By David Poland poland@moviecitynews.com

Media Evolution Is Less Fun Than Intellegent Design

Sorry to be missing in action… the good part is that you’ll have enough Black Swan action this week to choke on… the bad news (or maybe it’s the good news?) is that I have been recharging the batteries.

Besides the work load lately, I must admit that I am profoundly exhausted by the endless parade of meaninglessness being pumped through our little media world, day and night, so incredibly self-reflective but utterly lacking in any perspective besides an ugly, desperate need for attention. If you’re saying, “Pot meet Kettle,” I get that. But it’s not the same.

I guess the version of this over the weekend that was most striking was an Exclusive that Jane Lynch would be in the next Muppet movie and then an EXCL (because it was such an important item that spelling out the whole word would just slow things down) that she hadn’t been asked. Of course, both “exclusives” were a function of someone asking a question at some roundtable and behaving as though casting news is really, really important.
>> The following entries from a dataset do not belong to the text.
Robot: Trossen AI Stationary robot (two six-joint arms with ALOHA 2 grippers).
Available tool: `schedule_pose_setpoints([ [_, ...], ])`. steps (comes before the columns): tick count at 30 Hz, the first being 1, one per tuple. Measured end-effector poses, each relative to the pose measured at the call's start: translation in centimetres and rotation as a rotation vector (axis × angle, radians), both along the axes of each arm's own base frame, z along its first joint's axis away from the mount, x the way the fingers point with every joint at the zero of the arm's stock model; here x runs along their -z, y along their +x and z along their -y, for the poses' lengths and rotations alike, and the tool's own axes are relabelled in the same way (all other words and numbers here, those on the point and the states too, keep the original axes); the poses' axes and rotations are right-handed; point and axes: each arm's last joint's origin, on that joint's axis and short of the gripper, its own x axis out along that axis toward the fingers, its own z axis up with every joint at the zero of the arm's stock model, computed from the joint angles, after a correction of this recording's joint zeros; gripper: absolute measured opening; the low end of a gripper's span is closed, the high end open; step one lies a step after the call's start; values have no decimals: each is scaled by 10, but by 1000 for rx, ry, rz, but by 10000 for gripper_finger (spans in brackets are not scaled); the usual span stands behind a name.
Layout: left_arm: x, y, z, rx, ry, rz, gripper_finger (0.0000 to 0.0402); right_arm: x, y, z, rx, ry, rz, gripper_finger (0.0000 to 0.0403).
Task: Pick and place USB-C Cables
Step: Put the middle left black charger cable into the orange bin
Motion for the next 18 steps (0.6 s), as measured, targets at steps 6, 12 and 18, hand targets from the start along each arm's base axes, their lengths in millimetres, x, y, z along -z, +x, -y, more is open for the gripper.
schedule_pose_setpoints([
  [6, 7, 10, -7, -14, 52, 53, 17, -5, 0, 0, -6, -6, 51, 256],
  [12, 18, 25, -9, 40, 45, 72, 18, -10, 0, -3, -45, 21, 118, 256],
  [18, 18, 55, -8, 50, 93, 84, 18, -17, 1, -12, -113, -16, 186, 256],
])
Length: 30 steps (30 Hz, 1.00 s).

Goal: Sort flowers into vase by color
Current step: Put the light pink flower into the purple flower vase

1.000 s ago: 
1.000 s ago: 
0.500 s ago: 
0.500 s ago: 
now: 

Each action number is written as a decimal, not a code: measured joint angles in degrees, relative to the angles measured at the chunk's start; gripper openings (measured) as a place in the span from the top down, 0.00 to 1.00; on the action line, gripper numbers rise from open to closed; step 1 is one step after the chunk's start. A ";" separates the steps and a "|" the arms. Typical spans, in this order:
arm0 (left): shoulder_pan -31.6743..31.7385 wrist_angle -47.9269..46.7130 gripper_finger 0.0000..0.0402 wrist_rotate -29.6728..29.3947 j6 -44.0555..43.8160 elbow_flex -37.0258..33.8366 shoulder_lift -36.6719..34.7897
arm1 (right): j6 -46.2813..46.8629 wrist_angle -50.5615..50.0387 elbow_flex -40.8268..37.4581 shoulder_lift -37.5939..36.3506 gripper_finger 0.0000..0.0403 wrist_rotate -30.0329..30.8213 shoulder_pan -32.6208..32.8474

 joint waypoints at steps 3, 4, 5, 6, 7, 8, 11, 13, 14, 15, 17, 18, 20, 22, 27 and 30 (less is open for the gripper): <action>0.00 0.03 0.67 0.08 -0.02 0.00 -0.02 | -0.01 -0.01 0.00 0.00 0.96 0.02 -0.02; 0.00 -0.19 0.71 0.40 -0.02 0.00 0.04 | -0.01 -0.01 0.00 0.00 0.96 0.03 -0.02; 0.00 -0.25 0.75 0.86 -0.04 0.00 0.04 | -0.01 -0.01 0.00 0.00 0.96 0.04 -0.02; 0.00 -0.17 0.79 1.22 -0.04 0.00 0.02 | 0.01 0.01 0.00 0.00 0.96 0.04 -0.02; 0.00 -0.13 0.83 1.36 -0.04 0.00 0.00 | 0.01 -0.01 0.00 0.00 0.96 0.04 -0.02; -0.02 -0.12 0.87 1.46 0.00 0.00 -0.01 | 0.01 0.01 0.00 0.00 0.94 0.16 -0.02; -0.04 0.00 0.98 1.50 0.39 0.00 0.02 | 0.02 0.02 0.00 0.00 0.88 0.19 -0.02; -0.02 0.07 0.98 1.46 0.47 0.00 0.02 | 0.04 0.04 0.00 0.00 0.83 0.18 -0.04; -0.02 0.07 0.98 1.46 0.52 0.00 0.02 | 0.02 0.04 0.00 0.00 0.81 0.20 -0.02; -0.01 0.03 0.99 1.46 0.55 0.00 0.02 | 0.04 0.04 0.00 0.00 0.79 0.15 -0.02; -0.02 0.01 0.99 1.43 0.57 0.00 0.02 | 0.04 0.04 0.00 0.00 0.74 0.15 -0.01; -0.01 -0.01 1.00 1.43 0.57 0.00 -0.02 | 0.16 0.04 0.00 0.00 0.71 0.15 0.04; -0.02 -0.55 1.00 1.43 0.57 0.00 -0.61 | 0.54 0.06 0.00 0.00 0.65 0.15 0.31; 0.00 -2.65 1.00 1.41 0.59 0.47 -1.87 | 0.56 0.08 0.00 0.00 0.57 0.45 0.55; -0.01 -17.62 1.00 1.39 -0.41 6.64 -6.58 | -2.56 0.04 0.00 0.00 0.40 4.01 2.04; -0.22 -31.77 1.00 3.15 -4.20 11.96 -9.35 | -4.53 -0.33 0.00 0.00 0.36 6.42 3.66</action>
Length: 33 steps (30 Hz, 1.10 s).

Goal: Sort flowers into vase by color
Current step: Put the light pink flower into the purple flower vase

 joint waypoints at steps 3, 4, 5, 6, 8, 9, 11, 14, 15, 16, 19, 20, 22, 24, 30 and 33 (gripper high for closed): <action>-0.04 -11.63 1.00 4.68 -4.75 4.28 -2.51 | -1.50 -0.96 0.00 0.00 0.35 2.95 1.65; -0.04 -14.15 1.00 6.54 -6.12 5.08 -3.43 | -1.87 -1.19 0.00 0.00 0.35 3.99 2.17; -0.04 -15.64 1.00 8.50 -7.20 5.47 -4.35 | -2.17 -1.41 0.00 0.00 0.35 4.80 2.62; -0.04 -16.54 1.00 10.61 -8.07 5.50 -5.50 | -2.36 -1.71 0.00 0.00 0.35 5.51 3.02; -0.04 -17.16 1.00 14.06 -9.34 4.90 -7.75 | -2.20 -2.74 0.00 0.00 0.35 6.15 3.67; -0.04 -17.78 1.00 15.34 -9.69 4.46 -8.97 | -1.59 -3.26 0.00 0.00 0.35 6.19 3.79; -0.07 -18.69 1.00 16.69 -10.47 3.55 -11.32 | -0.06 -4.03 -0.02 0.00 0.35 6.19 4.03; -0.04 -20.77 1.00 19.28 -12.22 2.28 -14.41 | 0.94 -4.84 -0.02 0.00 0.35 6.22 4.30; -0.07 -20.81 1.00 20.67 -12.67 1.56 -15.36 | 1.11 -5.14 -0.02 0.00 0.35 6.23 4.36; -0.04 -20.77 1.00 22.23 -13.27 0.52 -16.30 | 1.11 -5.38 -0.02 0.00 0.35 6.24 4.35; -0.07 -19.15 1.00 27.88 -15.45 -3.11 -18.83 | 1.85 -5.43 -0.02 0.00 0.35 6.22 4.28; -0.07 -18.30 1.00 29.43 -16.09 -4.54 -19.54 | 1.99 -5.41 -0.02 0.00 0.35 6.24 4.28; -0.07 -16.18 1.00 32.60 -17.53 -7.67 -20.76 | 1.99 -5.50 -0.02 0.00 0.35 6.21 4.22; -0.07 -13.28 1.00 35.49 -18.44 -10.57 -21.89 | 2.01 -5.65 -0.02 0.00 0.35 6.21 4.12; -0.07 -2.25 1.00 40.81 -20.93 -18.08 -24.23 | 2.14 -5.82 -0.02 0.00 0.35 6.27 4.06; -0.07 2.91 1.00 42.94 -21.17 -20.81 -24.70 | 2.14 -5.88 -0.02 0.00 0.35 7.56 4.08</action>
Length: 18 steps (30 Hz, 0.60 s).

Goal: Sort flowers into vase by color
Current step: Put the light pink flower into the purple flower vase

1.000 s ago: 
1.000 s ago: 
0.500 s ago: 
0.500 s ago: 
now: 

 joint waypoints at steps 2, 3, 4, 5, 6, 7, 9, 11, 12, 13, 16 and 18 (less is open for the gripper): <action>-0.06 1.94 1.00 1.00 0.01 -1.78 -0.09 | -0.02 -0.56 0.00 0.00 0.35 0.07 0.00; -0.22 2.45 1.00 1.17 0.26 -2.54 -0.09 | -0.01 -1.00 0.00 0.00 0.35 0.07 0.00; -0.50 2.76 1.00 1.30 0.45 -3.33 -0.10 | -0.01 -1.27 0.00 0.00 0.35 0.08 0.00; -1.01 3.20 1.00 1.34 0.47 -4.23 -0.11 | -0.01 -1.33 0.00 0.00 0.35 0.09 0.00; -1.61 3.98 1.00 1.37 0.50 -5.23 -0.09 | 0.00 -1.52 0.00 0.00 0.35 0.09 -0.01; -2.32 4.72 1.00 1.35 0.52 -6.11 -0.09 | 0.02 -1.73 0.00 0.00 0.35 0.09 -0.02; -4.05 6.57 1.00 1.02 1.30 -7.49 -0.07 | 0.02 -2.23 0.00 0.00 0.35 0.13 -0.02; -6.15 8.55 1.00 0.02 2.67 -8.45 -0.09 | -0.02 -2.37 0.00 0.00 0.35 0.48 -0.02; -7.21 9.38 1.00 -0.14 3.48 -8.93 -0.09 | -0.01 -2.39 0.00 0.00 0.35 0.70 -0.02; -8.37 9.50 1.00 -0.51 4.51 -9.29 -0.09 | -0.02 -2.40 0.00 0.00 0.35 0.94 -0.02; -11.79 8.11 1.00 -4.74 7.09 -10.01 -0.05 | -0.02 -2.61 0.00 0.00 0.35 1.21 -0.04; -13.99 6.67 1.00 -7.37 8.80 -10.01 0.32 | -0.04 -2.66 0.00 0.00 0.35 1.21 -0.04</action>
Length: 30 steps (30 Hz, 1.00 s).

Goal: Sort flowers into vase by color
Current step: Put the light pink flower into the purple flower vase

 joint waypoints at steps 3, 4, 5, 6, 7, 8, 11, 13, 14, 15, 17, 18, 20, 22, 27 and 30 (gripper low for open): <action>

Or maybe it’s the lazy and thoughtless way internal memos are now used as fodder to make a story out of nothing. Should people who work for Disney really be breaking the law of the State of California while driving, putting themselves and others in harms way? Is Disney wrong in any way for taking a firm position about not doing it? Is it possible that the studio took an extreme position on digital paper because employees don’t take it seriously, which is why a memo doesn’t need to go out telling people they will be fired if they murder someone, a much more serious offense, but also against the law.

But the bigger point… this internal memo is not really news, unless you’re doing a real story on how studios deal with their employees when their employees break the law. It’s water cooler chatter. And that is now what “journalism” has been reduced to, on Evil Blogs or Mainstream Dailies.

And i guess that my conclusion is… casting news is almost never really, really important. Who is penetrating who in their set trailer… not really important. Who washes their hands after peeing in a studio restroom… not really important. And if you want to write about who is switching from which agency to the other agency, please do it quietly, because a grand total of 37 people actually give a shit.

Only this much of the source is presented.